● What the exercise asks: From the line with "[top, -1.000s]" through the line with "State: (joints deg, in", inclusive, return each line of the data below exactly and leave the rest out.

*** Data Section Begins ***

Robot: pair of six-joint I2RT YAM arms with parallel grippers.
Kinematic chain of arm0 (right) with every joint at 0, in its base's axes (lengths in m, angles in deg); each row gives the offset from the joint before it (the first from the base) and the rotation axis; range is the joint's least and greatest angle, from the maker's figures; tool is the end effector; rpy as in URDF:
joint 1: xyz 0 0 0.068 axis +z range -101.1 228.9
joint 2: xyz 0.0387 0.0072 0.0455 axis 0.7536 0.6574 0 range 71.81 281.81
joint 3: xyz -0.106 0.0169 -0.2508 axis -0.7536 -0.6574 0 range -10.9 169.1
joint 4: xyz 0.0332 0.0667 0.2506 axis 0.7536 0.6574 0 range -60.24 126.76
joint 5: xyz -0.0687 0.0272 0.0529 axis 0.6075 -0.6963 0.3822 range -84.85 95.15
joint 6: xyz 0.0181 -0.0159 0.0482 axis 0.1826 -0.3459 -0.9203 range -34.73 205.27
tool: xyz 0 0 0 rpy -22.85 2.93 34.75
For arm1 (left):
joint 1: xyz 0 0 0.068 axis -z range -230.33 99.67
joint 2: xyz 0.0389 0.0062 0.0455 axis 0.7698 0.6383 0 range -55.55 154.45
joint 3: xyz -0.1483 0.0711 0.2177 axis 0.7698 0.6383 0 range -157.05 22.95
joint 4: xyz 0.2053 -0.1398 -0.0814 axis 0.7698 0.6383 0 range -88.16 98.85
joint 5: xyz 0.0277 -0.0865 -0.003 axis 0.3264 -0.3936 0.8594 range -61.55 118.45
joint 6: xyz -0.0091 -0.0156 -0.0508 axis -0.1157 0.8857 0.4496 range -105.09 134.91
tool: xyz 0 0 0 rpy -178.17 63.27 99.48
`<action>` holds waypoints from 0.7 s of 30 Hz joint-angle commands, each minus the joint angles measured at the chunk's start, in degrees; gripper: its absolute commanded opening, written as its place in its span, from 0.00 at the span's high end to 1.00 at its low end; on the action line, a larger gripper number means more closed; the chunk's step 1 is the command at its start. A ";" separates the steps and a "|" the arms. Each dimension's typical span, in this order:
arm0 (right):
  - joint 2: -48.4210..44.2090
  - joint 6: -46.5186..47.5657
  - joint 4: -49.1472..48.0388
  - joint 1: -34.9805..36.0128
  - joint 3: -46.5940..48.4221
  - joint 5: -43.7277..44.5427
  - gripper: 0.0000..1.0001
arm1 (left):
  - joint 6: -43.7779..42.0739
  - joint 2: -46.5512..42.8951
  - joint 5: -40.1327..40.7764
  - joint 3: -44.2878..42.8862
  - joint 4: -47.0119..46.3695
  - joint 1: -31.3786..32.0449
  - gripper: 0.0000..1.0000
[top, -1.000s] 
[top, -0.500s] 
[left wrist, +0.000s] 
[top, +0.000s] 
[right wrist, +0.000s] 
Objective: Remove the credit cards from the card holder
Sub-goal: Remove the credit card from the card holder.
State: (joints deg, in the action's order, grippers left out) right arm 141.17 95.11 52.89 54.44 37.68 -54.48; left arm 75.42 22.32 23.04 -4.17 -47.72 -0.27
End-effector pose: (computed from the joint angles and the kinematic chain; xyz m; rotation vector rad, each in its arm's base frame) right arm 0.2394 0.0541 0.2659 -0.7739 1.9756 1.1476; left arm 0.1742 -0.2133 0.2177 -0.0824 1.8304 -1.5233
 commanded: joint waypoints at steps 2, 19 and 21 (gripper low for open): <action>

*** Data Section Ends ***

● Solution to this problem:
[top, -1.000s] 
[top, -0.500s] 
[left wrist, +0.000s] 
[top, +0.000s] 
[right wrist, +0.000s] 
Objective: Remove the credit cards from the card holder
Sub-goal: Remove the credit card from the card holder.
State: (joints deg, in the action's order, grippers left out) right arm 141.17 95.11 52.89 54.44 37.68 -54.48; left arm 75.42 22.32 23.04 -4.17 -47.72 -0.27

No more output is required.